> [EXERCISE REQUIREMENTS]
In the listing below, start your output at the line with "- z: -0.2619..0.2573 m" and end it after the line with "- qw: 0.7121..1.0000", copying every line exactly.

═══ RECORDS FOR THIS TASK ═══

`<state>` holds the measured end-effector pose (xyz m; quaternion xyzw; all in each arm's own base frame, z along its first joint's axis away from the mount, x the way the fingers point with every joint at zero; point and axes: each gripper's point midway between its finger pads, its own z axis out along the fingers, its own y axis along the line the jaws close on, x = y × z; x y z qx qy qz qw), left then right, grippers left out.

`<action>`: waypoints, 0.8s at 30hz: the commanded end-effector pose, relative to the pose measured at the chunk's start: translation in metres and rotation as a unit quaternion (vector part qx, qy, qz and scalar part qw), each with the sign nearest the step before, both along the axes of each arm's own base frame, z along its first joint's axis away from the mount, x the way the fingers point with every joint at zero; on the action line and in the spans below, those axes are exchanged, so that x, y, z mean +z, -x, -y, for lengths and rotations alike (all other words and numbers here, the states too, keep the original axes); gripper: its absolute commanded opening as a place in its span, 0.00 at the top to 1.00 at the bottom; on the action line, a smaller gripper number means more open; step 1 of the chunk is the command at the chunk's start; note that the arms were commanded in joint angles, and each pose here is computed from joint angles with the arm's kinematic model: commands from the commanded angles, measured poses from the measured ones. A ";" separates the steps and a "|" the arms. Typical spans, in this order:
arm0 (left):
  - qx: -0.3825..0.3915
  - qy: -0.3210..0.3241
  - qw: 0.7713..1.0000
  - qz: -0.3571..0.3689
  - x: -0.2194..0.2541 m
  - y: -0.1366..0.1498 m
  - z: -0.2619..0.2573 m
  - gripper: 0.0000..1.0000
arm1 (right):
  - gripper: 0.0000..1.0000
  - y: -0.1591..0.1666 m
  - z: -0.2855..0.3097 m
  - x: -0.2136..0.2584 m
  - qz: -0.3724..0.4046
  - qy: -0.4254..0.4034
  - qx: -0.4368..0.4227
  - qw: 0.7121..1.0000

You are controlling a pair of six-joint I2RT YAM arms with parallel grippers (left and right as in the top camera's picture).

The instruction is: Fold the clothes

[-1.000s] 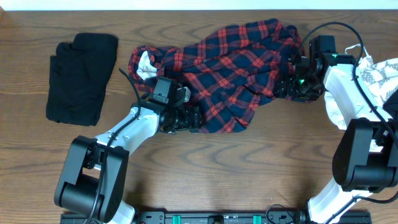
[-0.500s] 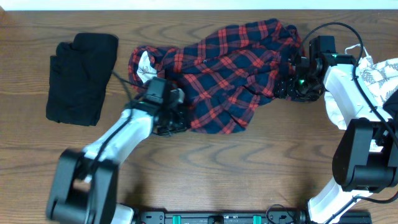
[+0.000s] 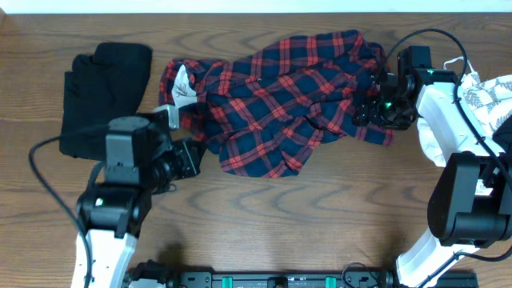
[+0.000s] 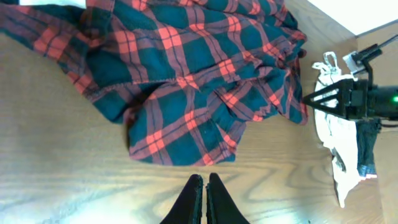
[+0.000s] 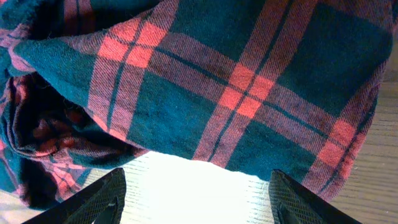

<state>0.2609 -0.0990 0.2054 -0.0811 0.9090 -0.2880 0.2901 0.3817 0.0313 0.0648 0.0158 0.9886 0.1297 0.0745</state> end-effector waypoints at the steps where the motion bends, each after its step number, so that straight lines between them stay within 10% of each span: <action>1: 0.026 -0.026 0.999 -0.029 -0.014 0.002 -0.012 0.94 | 0.28 0.008 -0.002 -0.007 -0.018 0.006 0.009 1.000; 6: 0.026 -0.036 0.995 -0.084 -0.041 -0.001 -0.013 0.93 | 0.27 0.010 0.002 -0.008 -0.023 0.017 0.008 1.000; 11: 0.024 -0.046 0.985 -0.167 -0.082 -0.005 -0.012 0.60 | 0.27 0.010 0.002 -0.008 -0.023 0.017 0.008 1.000; 24: -0.061 -0.039 0.950 -0.303 -0.178 -0.004 0.018 0.44 | 0.26 0.012 0.002 -0.008 -0.026 0.017 0.008 0.999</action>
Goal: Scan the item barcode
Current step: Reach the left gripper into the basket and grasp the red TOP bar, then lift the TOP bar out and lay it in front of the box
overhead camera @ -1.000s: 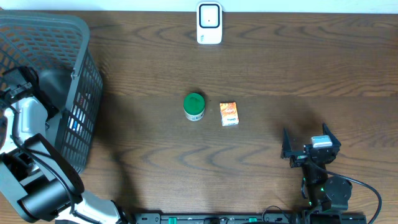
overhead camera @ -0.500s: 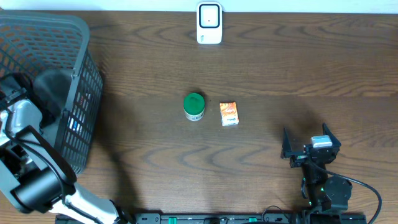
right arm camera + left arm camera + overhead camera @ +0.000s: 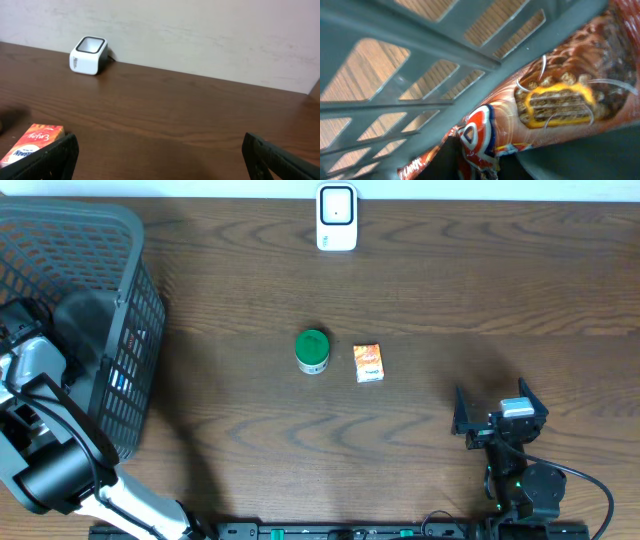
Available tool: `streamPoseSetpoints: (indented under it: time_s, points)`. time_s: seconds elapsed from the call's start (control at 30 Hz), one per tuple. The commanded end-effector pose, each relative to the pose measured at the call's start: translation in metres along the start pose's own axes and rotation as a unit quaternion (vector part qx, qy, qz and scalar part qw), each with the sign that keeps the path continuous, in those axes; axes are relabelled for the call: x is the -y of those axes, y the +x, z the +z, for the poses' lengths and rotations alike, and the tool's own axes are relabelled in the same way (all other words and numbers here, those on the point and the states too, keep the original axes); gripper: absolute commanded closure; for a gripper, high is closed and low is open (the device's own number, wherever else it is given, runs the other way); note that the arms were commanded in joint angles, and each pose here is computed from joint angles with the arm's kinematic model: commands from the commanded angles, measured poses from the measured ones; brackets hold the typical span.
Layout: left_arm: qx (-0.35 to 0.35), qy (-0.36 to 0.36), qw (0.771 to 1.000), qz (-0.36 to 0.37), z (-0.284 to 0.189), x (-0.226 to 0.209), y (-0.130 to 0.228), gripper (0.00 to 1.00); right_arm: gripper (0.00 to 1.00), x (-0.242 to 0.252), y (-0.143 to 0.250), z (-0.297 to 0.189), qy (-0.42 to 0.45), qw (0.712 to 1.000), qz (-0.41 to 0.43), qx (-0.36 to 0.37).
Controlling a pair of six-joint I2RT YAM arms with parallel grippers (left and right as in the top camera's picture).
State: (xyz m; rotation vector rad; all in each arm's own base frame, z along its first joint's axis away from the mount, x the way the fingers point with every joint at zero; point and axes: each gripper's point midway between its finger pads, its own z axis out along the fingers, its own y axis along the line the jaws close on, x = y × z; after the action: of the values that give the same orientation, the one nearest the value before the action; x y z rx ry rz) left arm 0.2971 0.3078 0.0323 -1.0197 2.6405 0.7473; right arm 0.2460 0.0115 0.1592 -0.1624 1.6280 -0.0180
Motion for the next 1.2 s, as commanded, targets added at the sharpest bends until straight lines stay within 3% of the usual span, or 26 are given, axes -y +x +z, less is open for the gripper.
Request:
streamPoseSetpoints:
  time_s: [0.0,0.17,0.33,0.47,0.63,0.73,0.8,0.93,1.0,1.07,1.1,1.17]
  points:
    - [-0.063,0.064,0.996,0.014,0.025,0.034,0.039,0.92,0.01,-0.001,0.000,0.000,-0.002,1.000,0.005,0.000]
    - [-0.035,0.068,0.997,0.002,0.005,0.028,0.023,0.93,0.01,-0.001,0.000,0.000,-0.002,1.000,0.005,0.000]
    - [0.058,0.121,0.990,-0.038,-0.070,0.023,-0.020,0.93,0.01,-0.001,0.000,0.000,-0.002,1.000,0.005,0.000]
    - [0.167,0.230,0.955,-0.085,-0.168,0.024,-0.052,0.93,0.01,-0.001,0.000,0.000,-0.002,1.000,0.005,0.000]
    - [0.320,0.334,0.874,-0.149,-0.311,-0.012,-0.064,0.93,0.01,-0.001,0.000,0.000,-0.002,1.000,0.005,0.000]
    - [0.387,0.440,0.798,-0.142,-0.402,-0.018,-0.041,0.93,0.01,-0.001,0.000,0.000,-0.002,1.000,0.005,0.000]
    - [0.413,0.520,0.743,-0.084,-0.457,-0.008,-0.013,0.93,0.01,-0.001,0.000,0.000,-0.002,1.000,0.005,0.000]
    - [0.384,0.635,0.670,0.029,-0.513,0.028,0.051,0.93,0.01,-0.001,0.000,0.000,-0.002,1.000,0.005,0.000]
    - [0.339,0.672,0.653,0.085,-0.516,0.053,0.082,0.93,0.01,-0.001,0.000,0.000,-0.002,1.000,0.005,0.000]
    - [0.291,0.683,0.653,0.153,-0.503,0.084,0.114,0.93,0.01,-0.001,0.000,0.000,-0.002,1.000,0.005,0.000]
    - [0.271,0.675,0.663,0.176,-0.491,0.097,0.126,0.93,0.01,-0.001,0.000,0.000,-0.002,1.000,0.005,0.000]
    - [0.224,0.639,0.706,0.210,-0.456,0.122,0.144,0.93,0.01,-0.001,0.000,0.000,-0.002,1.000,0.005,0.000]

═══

> [TASK ANSWER]
  - z: -0.2619..0.2573 m
  - gripper: 0.0000..1.0000
arm1 (right):
  - gripper: 0.0000..1.0000
  - y: -0.1591..0.1666 m
  - z: -0.2855..0.3097 m
  - x: -0.2136..0.2584 m
  - qz: -0.3724..0.4046
  - qy: -0.4254..0.4034
  - qx: -0.4368..0.4227
  - qw: 0.7121..1.0000

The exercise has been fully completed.